_Work item_. In the data, find the word "ottoman" and copy out every line that has it.

Data entries:
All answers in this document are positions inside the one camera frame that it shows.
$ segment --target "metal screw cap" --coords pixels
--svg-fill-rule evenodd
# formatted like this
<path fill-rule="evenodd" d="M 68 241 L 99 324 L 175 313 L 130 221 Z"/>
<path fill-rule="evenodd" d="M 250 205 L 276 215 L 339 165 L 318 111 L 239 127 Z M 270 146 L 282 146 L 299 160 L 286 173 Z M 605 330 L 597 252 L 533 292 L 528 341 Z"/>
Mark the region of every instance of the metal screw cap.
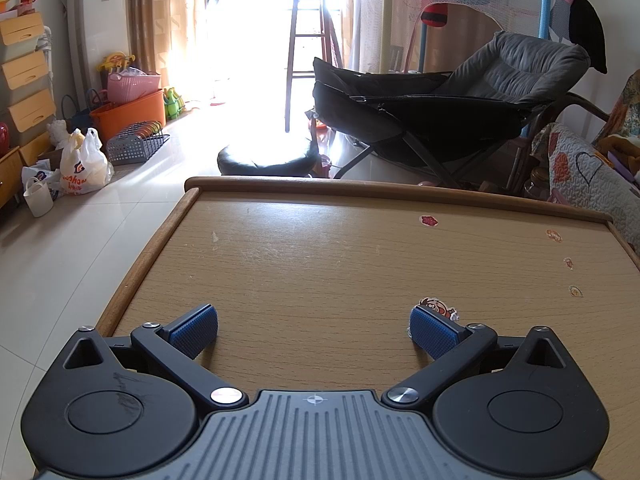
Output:
<path fill-rule="evenodd" d="M 397 388 L 391 388 L 386 396 L 393 402 L 398 404 L 411 404 L 418 400 L 418 392 L 413 388 L 407 386 L 398 386 Z"/>
<path fill-rule="evenodd" d="M 211 393 L 211 400 L 218 404 L 233 404 L 242 399 L 242 392 L 235 388 L 218 388 Z"/>

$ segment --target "plastic bag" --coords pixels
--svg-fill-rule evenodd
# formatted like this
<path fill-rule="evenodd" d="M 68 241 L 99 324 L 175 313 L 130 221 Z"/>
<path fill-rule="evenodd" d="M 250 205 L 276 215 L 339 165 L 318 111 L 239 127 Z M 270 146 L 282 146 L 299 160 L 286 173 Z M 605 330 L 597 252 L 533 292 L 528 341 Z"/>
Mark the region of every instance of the plastic bag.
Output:
<path fill-rule="evenodd" d="M 142 70 L 140 69 L 129 66 L 126 69 L 122 70 L 121 72 L 118 72 L 118 74 L 124 77 L 131 77 L 136 75 L 146 75 L 146 72 L 142 72 Z"/>
<path fill-rule="evenodd" d="M 86 137 L 74 131 L 62 151 L 60 171 L 62 191 L 72 195 L 91 193 L 106 186 L 113 176 L 113 166 L 100 151 L 98 132 L 89 128 Z"/>
<path fill-rule="evenodd" d="M 44 181 L 49 186 L 49 192 L 53 200 L 57 199 L 62 192 L 60 187 L 60 177 L 62 174 L 60 170 L 51 171 L 51 166 L 48 160 L 39 160 L 37 164 L 29 168 L 22 168 L 22 186 L 27 189 L 27 181 L 31 177 L 37 178 L 39 181 Z"/>

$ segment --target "wooden bar stool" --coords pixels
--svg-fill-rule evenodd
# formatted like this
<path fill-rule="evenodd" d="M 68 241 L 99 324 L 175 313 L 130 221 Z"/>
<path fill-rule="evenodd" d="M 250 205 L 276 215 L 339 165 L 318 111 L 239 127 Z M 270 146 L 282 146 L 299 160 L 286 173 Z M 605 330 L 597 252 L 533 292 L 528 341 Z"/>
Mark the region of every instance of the wooden bar stool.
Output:
<path fill-rule="evenodd" d="M 284 129 L 289 131 L 291 117 L 291 88 L 294 79 L 313 78 L 313 70 L 293 70 L 293 59 L 296 49 L 296 38 L 320 38 L 322 40 L 322 59 L 333 64 L 335 57 L 338 68 L 342 68 L 342 57 L 338 46 L 338 37 L 335 33 L 334 22 L 331 19 L 326 0 L 319 1 L 320 10 L 320 33 L 319 34 L 297 34 L 296 24 L 298 22 L 298 4 L 300 0 L 293 0 L 291 9 L 291 34 L 289 37 L 289 61 L 287 63 L 287 95 L 284 108 Z"/>

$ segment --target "black ottoman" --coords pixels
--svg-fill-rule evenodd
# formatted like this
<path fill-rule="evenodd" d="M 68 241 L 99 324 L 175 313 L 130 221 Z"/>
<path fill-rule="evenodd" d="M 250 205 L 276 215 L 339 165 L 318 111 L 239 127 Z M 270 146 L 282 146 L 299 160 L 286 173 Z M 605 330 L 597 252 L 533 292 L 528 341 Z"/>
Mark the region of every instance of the black ottoman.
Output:
<path fill-rule="evenodd" d="M 228 145 L 218 154 L 218 169 L 225 176 L 307 176 L 319 160 L 311 134 L 265 134 Z"/>

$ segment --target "gray wire rack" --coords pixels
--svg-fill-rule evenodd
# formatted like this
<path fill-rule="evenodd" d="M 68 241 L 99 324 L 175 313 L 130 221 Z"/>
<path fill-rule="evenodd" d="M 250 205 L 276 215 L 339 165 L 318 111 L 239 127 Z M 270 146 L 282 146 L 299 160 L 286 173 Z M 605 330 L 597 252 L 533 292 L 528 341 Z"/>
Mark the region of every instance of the gray wire rack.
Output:
<path fill-rule="evenodd" d="M 148 161 L 169 139 L 157 121 L 135 123 L 107 142 L 107 157 L 114 166 Z"/>

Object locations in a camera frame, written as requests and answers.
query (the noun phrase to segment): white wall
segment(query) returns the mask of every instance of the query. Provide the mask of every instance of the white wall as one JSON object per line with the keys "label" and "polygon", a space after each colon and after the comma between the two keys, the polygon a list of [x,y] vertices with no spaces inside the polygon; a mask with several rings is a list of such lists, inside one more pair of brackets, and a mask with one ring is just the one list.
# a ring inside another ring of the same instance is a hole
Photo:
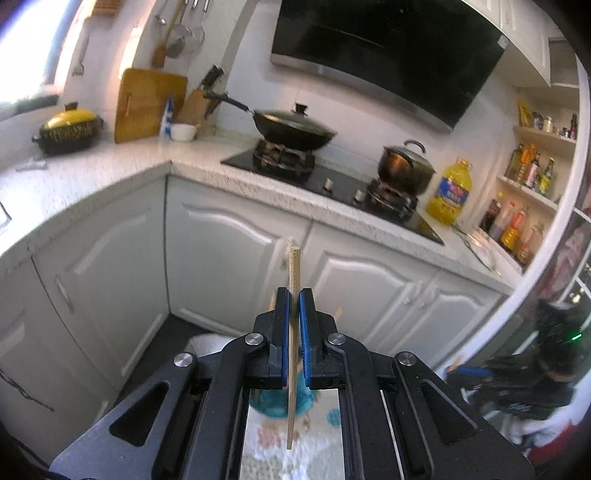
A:
{"label": "white wall", "polygon": [[[442,134],[346,86],[271,64],[279,8],[280,0],[260,0],[256,6],[230,72],[229,94],[252,109],[291,109],[295,102],[307,104],[311,117],[339,132],[320,155],[372,176],[376,176],[383,145],[401,145],[408,138],[419,140],[438,172],[423,203],[443,169],[458,156],[468,158],[473,164],[473,193],[464,217],[470,215],[487,177],[496,174],[497,163],[505,161],[515,148],[511,128],[517,121],[517,91],[494,73],[455,130]],[[217,124],[257,135],[252,117],[229,105],[220,107]]]}

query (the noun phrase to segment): white cabinet door
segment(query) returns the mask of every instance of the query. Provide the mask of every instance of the white cabinet door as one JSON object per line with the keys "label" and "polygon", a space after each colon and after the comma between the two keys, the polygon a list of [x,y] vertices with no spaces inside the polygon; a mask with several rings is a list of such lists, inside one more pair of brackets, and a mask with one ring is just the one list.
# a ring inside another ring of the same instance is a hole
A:
{"label": "white cabinet door", "polygon": [[434,367],[488,316],[501,294],[440,270],[417,299],[408,328],[381,343],[390,355],[410,351]]}
{"label": "white cabinet door", "polygon": [[30,260],[0,280],[0,374],[0,419],[48,463],[117,398],[62,324]]}
{"label": "white cabinet door", "polygon": [[168,315],[164,179],[74,225],[34,259],[69,332],[120,390]]}
{"label": "white cabinet door", "polygon": [[550,51],[544,13],[532,0],[501,0],[501,30],[550,81]]}
{"label": "white cabinet door", "polygon": [[314,224],[302,250],[301,286],[340,332],[368,349],[404,321],[437,270],[354,235]]}
{"label": "white cabinet door", "polygon": [[170,309],[210,330],[241,335],[287,286],[285,253],[310,222],[182,179],[168,184]]}
{"label": "white cabinet door", "polygon": [[499,0],[464,0],[474,10],[488,18],[497,27],[500,25]]}

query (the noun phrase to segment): wooden cutting board
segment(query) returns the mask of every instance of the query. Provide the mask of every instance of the wooden cutting board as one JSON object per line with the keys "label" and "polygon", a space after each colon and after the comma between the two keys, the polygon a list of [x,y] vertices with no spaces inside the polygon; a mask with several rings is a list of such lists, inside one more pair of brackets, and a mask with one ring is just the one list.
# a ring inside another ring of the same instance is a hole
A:
{"label": "wooden cutting board", "polygon": [[115,142],[158,135],[168,94],[173,94],[174,116],[183,107],[186,91],[184,76],[156,70],[125,70],[119,85]]}

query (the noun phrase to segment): cooking pot
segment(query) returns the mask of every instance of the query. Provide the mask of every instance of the cooking pot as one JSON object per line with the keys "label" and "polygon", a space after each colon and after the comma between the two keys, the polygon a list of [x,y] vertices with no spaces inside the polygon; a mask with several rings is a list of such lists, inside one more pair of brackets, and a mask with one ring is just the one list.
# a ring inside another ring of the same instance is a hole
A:
{"label": "cooking pot", "polygon": [[32,141],[48,155],[59,155],[90,147],[99,136],[103,119],[91,110],[67,103],[65,111],[45,122]]}
{"label": "cooking pot", "polygon": [[408,144],[418,146],[423,155],[427,153],[423,144],[416,140],[406,140],[404,147],[384,147],[378,175],[393,189],[417,196],[427,190],[435,169],[425,157],[405,148]]}
{"label": "cooking pot", "polygon": [[318,150],[330,142],[337,134],[327,126],[312,120],[306,115],[307,105],[296,103],[291,112],[282,110],[250,110],[244,103],[230,98],[225,93],[205,92],[203,98],[221,100],[238,107],[245,112],[251,112],[256,129],[265,140],[285,145],[292,150]]}

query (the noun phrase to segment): white countertop
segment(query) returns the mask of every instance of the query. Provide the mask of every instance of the white countertop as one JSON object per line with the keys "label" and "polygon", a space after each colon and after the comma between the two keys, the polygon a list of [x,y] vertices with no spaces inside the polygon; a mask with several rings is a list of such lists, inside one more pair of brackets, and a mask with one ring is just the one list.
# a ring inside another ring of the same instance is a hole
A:
{"label": "white countertop", "polygon": [[249,142],[207,137],[188,144],[149,138],[95,147],[48,161],[48,169],[0,173],[0,202],[12,217],[0,231],[0,277],[72,224],[157,178],[172,174],[293,212],[353,233],[451,271],[504,294],[515,285],[489,272],[451,228],[424,218],[445,246],[360,210],[312,192],[222,165],[252,147]]}

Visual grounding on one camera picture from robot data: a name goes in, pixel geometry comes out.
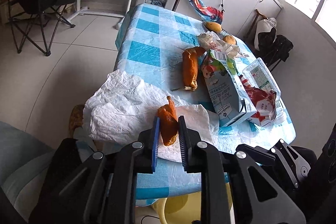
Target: cable
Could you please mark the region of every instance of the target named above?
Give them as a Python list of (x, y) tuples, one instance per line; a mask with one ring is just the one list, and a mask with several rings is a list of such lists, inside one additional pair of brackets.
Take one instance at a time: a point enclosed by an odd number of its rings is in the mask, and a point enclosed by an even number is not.
[(143, 221), (143, 219), (144, 219), (145, 217), (152, 217), (152, 218), (157, 218), (157, 219), (160, 219), (159, 217), (156, 217), (156, 216), (144, 216), (144, 217), (141, 219), (141, 222), (140, 222), (140, 224), (142, 224), (142, 221)]

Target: blue checkered tablecloth
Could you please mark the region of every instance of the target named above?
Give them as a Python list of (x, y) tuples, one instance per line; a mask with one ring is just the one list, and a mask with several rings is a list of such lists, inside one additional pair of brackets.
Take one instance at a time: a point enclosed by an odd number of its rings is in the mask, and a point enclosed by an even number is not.
[[(115, 70), (140, 76), (145, 82), (171, 92), (183, 86), (182, 53), (198, 46), (197, 35), (204, 32), (199, 20), (157, 6), (142, 4), (130, 11), (119, 30), (115, 44), (119, 50)], [(248, 47), (236, 38), (246, 58), (235, 59), (239, 72), (255, 60)], [(198, 79), (196, 91), (175, 91), (174, 95), (193, 104), (202, 104), (213, 111), (205, 83)], [(245, 143), (270, 149), (280, 138), (291, 143), (295, 130), (287, 110), (287, 119), (280, 125), (261, 128), (245, 121), (237, 126), (221, 127), (218, 148), (234, 153)], [(154, 199), (182, 195), (201, 190), (200, 174), (187, 174), (177, 162), (158, 159), (154, 174), (138, 174), (137, 199)]]

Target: red snack package
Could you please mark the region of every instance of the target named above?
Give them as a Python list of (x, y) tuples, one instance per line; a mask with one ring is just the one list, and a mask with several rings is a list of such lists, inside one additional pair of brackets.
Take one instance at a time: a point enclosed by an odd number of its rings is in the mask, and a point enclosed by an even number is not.
[(259, 88), (251, 87), (248, 79), (243, 75), (240, 75), (239, 78), (247, 95), (250, 97), (252, 104), (257, 109), (257, 112), (248, 118), (248, 120), (260, 127), (272, 125), (277, 116), (275, 107), (277, 93), (273, 90), (266, 92)]

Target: yellow fruit
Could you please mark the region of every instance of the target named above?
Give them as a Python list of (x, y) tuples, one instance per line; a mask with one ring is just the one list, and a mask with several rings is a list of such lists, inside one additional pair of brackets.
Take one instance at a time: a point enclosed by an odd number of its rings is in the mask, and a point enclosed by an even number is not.
[(216, 22), (206, 22), (205, 27), (213, 32), (220, 33), (222, 31), (222, 26)]

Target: yellow stool
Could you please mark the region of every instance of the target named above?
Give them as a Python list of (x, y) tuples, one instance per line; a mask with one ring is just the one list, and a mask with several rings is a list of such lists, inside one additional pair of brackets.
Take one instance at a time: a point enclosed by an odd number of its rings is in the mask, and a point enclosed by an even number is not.
[[(232, 205), (230, 184), (226, 183), (229, 193), (229, 209)], [(188, 195), (160, 198), (152, 204), (152, 208), (159, 215), (161, 224), (191, 223), (201, 219), (201, 192)]]

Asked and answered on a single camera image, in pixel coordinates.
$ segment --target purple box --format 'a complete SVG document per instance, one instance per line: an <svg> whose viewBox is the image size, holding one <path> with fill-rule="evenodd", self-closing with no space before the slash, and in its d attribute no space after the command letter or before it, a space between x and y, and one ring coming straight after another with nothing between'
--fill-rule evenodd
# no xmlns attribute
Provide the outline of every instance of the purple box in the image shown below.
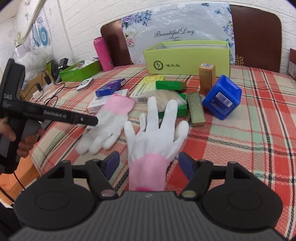
<svg viewBox="0 0 296 241"><path fill-rule="evenodd" d="M96 90L96 96L112 95L126 84L126 79L114 80Z"/></svg>

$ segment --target tablecloth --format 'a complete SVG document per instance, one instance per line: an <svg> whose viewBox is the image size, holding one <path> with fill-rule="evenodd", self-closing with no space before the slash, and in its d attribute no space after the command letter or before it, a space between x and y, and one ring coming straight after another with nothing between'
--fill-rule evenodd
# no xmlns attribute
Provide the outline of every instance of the tablecloth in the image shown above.
<svg viewBox="0 0 296 241"><path fill-rule="evenodd" d="M137 83L148 75L142 65L116 67L109 72L99 73L85 91L63 89L58 94L57 108L86 113L86 107L94 91L104 84L126 78L123 88L134 90ZM185 81L186 92L199 90L199 76L166 75L167 80ZM242 89L241 104L221 121L205 110L206 123L202 127L190 127L188 138L180 151L185 151L195 160L207 159L216 165L237 161L257 178L273 189L283 201L283 213L276 230L286 238L295 233L295 151L296 151L296 83L282 74L271 71L232 66L230 79ZM66 83L76 86L77 83ZM61 86L51 84L39 103L52 96ZM53 99L49 106L56 102ZM147 111L146 104L136 104L129 113L129 120L139 130L139 116ZM177 122L187 118L178 118ZM124 132L110 150L101 150L97 155L89 153L79 156L75 145L83 127L65 123L53 123L31 152L37 170L44 174L61 160L71 163L85 162L93 158L105 158L112 151L120 153L120 165L110 182L119 194L128 189L128 150ZM223 181L213 181L212 187ZM178 156L168 168L166 190L177 193L188 183L178 165Z"/></svg>

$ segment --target glove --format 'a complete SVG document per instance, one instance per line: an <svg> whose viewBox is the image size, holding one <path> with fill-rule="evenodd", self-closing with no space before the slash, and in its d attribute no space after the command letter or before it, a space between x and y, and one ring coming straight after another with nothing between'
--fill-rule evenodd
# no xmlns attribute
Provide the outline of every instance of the glove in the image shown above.
<svg viewBox="0 0 296 241"><path fill-rule="evenodd" d="M134 104L134 100L130 98L113 94L97 113L98 124L95 127L86 127L75 148L76 152L81 155L87 151L96 154L102 147L110 149L120 136Z"/></svg>
<svg viewBox="0 0 296 241"><path fill-rule="evenodd" d="M147 119L140 115L140 130L135 134L130 121L124 124L128 146L129 190L163 191L169 164L179 152L189 132L187 121L175 131L178 103L170 100L161 127L158 126L156 98L148 100Z"/></svg>

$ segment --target blue box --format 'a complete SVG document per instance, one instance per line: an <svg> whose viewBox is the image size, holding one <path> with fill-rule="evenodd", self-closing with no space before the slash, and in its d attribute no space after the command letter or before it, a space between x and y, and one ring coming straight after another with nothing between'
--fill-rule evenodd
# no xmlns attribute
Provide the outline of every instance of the blue box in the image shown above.
<svg viewBox="0 0 296 241"><path fill-rule="evenodd" d="M96 90L96 96L112 95L126 84L126 79L114 80Z"/></svg>
<svg viewBox="0 0 296 241"><path fill-rule="evenodd" d="M239 106L241 98L242 90L228 77L221 75L205 97L202 105L208 108L218 119L224 120Z"/></svg>

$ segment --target ceiling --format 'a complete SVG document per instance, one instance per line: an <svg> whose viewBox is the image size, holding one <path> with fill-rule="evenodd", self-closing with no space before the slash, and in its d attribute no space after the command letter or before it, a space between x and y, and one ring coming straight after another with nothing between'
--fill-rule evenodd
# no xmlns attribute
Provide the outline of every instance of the ceiling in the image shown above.
<svg viewBox="0 0 296 241"><path fill-rule="evenodd" d="M0 12L0 24L17 15L21 2L22 0L12 0L2 9Z"/></svg>

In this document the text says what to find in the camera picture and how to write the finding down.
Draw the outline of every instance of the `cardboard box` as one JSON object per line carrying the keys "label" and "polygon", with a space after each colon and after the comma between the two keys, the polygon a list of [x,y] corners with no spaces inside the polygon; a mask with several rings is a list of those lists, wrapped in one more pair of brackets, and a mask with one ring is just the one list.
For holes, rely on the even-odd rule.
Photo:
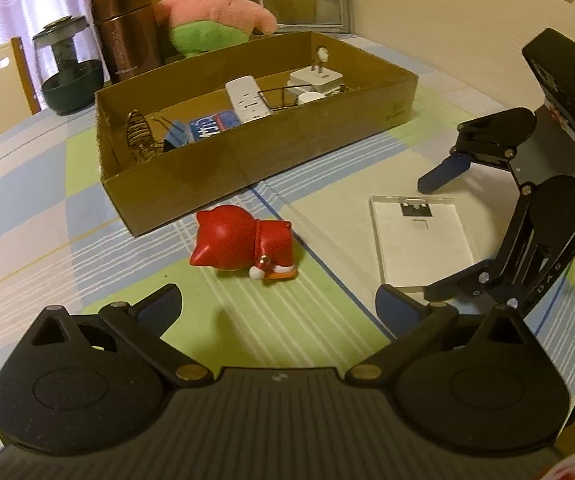
{"label": "cardboard box", "polygon": [[[138,163],[126,141],[129,113],[184,122],[231,109],[225,84],[251,75],[262,90],[285,86],[317,47],[350,90],[280,110]],[[101,182],[133,235],[311,158],[405,123],[417,76],[343,41],[295,32],[180,60],[97,92]],[[272,104],[280,92],[268,94]],[[151,123],[154,137],[165,134]]]}

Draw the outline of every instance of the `brown thermos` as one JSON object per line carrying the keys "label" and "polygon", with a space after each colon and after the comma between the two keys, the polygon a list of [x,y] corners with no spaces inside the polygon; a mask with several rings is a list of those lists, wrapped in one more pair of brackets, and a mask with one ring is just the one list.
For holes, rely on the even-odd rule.
{"label": "brown thermos", "polygon": [[90,0],[113,83],[163,65],[152,0]]}

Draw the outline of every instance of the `red cat figurine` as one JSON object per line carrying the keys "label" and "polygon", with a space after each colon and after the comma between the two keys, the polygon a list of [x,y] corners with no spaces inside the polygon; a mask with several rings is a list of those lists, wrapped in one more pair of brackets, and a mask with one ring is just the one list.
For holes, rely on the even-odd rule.
{"label": "red cat figurine", "polygon": [[190,265],[238,270],[253,280],[294,278],[292,224],[257,220],[245,209],[220,205],[197,213],[199,232]]}

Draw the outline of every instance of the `white plug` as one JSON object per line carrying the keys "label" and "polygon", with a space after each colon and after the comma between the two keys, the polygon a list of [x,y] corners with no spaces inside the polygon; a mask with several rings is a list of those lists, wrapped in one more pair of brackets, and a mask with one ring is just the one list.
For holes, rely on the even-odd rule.
{"label": "white plug", "polygon": [[324,66],[306,66],[292,72],[289,75],[288,86],[293,86],[290,91],[297,95],[303,92],[319,92],[329,95],[341,89],[343,74],[334,72]]}

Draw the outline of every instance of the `white power strip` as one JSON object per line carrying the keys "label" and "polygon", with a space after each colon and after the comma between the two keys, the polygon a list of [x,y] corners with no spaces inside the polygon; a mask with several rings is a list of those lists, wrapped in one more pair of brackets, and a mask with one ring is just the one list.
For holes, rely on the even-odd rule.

_Task solution_.
$ segment --target "black ottoman" --coords pixels
Mark the region of every instance of the black ottoman.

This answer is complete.